Exercise aim -> Find the lines in the entries that follow where the word "pixels" occurs, and state how many there are, with no other words.

Material shown ->
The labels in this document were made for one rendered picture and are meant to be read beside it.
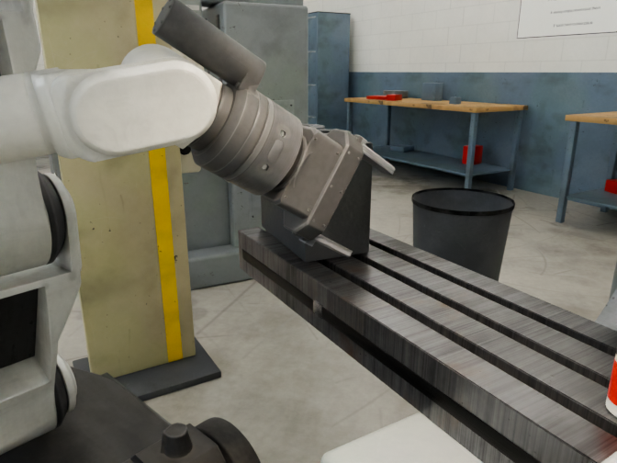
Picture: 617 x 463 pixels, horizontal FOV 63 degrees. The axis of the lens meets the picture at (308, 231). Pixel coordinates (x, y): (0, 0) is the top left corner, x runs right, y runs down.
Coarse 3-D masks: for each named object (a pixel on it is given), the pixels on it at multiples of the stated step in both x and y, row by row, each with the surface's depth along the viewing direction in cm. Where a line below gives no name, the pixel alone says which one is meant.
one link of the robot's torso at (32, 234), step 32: (0, 0) 65; (32, 0) 63; (0, 32) 61; (32, 32) 62; (0, 64) 63; (32, 64) 62; (32, 160) 64; (0, 192) 62; (32, 192) 65; (0, 224) 62; (32, 224) 65; (64, 224) 70; (0, 256) 63; (32, 256) 67
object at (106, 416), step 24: (96, 384) 108; (96, 408) 101; (120, 408) 101; (144, 408) 101; (48, 432) 94; (72, 432) 94; (96, 432) 94; (120, 432) 94; (144, 432) 94; (168, 432) 82; (192, 432) 88; (0, 456) 88; (24, 456) 88; (48, 456) 88; (72, 456) 88; (96, 456) 88; (120, 456) 88; (144, 456) 82; (168, 456) 82; (192, 456) 82; (216, 456) 84
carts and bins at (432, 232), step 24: (432, 192) 262; (456, 192) 263; (480, 192) 258; (432, 216) 228; (456, 216) 222; (480, 216) 220; (504, 216) 226; (432, 240) 232; (456, 240) 226; (480, 240) 225; (504, 240) 233; (456, 264) 229; (480, 264) 229
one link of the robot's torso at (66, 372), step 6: (60, 360) 88; (60, 366) 87; (66, 366) 87; (60, 372) 87; (66, 372) 87; (72, 372) 89; (66, 378) 86; (72, 378) 87; (66, 384) 86; (72, 384) 87; (66, 390) 87; (72, 390) 87; (72, 396) 87; (72, 402) 87; (72, 408) 88
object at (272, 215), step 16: (320, 128) 89; (368, 144) 80; (368, 176) 82; (352, 192) 81; (368, 192) 83; (272, 208) 93; (336, 208) 81; (352, 208) 82; (368, 208) 83; (272, 224) 94; (336, 224) 82; (352, 224) 83; (368, 224) 84; (288, 240) 87; (336, 240) 83; (352, 240) 84; (368, 240) 85; (304, 256) 81; (320, 256) 82; (336, 256) 84

Task result -> 2